= Assignment =
Could you set down exactly the lines in the records below between the line holding "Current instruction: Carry" and the line holding "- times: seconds", inclusive?

Data listing START

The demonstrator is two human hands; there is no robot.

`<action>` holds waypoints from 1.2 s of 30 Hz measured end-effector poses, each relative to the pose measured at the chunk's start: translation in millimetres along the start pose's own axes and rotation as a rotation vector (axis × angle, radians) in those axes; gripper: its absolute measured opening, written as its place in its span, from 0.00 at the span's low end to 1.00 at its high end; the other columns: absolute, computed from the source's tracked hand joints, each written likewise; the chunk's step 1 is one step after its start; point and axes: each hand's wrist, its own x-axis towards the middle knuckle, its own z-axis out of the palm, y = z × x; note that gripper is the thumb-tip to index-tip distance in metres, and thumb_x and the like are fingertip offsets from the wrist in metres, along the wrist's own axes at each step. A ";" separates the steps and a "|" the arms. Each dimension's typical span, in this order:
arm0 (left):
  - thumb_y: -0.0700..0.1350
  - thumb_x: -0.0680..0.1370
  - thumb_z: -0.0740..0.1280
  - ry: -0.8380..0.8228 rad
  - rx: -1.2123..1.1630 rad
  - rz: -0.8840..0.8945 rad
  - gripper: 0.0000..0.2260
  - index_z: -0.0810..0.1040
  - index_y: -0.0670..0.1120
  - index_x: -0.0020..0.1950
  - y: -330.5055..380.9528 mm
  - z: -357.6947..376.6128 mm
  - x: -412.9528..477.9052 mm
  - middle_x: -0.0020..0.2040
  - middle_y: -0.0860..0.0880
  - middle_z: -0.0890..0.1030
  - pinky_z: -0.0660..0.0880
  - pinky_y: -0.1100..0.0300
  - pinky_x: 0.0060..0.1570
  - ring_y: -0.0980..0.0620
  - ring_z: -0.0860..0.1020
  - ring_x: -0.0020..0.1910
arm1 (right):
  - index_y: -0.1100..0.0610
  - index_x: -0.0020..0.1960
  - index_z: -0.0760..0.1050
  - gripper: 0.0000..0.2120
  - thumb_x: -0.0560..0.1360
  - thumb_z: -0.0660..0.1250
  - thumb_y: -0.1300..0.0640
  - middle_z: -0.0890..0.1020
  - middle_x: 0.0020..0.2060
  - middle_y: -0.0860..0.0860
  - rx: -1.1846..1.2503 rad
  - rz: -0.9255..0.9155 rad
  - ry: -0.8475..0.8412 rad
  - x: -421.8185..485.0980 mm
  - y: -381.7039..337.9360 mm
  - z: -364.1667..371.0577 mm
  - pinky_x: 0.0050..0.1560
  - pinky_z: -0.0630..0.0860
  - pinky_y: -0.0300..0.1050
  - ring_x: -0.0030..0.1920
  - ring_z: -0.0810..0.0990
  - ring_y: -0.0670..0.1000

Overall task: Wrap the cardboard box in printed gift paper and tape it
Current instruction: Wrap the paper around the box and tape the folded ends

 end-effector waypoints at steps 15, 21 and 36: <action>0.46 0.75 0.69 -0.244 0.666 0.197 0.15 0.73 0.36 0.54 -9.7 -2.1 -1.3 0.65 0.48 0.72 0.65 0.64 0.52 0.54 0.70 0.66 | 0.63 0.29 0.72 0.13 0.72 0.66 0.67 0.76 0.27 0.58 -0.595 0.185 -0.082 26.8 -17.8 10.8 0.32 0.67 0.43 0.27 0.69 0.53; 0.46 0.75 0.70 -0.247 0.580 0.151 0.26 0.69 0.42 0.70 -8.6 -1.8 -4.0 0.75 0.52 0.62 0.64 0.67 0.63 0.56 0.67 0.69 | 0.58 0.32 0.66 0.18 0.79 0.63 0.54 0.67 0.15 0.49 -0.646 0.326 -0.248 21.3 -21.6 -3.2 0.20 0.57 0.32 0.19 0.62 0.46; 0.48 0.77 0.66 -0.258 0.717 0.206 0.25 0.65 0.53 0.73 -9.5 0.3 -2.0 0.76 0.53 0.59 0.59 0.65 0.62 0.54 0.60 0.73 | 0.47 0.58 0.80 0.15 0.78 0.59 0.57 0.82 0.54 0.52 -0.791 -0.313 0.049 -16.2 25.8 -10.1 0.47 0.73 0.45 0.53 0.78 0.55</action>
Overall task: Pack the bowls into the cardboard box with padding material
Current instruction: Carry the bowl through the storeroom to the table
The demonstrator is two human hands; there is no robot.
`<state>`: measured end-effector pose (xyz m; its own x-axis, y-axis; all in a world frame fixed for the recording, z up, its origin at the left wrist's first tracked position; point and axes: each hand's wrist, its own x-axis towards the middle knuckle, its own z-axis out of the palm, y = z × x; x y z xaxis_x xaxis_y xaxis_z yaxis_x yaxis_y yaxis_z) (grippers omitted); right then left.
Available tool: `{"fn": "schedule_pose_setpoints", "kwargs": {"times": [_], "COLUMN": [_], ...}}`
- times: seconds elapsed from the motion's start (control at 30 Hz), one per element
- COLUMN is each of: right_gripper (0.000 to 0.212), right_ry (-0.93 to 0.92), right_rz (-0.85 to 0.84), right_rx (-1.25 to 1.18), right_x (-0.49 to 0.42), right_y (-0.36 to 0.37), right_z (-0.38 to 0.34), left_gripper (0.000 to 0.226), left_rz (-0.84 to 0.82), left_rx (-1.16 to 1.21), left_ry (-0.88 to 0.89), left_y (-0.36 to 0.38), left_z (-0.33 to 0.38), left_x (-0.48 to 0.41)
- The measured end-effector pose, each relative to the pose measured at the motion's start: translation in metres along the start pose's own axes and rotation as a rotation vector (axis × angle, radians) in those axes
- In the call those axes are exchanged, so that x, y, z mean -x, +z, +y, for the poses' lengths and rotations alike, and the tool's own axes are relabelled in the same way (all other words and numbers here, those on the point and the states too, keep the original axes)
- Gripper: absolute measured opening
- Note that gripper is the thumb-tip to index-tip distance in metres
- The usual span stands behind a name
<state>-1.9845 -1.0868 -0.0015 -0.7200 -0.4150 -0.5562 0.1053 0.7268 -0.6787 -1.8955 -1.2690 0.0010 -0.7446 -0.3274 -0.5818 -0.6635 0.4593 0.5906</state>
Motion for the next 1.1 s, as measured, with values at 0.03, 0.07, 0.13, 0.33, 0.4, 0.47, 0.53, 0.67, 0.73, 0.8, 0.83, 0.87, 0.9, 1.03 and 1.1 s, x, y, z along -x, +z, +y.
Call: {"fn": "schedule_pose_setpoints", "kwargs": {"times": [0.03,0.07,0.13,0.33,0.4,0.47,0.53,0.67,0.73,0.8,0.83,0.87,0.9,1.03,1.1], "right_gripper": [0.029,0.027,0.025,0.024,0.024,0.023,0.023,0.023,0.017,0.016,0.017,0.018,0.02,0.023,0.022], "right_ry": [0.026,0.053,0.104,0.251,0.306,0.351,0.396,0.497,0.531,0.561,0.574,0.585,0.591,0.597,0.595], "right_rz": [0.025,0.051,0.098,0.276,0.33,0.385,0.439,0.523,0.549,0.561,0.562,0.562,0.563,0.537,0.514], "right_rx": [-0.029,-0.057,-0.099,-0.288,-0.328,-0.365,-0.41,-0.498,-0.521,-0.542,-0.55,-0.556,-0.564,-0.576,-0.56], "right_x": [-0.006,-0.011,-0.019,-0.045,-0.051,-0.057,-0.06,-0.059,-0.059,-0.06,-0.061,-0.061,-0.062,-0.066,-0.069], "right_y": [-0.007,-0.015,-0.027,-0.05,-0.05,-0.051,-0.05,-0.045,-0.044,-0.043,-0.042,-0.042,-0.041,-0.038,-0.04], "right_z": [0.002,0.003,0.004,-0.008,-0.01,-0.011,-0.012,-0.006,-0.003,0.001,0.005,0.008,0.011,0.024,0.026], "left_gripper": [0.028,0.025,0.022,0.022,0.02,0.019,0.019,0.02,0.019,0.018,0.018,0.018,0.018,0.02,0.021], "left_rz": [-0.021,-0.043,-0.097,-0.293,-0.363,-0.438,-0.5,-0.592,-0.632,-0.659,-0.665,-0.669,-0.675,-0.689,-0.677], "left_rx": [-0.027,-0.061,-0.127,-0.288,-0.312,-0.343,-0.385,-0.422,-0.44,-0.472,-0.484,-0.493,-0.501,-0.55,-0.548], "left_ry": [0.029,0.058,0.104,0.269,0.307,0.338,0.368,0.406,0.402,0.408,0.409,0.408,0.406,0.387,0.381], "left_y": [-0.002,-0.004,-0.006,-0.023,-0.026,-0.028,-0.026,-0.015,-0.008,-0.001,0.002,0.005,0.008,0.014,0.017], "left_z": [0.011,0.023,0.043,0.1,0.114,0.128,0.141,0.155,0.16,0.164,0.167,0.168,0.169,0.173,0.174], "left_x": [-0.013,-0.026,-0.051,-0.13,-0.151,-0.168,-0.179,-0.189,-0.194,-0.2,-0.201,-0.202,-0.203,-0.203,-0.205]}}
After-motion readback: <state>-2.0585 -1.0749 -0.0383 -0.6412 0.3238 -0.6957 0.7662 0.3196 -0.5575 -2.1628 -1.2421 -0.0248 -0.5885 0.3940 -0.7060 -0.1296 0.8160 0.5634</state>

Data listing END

= Output below =
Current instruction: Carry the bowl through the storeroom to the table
The demonstrator is two human hands; there is no robot.
`<state>`: measured end-effector pose (xyz m; its own x-axis, y-axis; all in a world frame fixed for the recording, z up, its origin at the left wrist's first tracked position; point and axes: each hand's wrist, its own x-axis towards the middle knuckle, its own z-axis out of the palm, y = z × x; x y z xaxis_x xaxis_y xaxis_z yaxis_x yaxis_y yaxis_z) (grippers omitted); right then left.
Available tool: `{"fn": "schedule_pose_setpoints", "kwargs": {"times": [_], "COLUMN": [_], ...}}`
- times: seconds elapsed from the motion's start (control at 30 Hz), one per element

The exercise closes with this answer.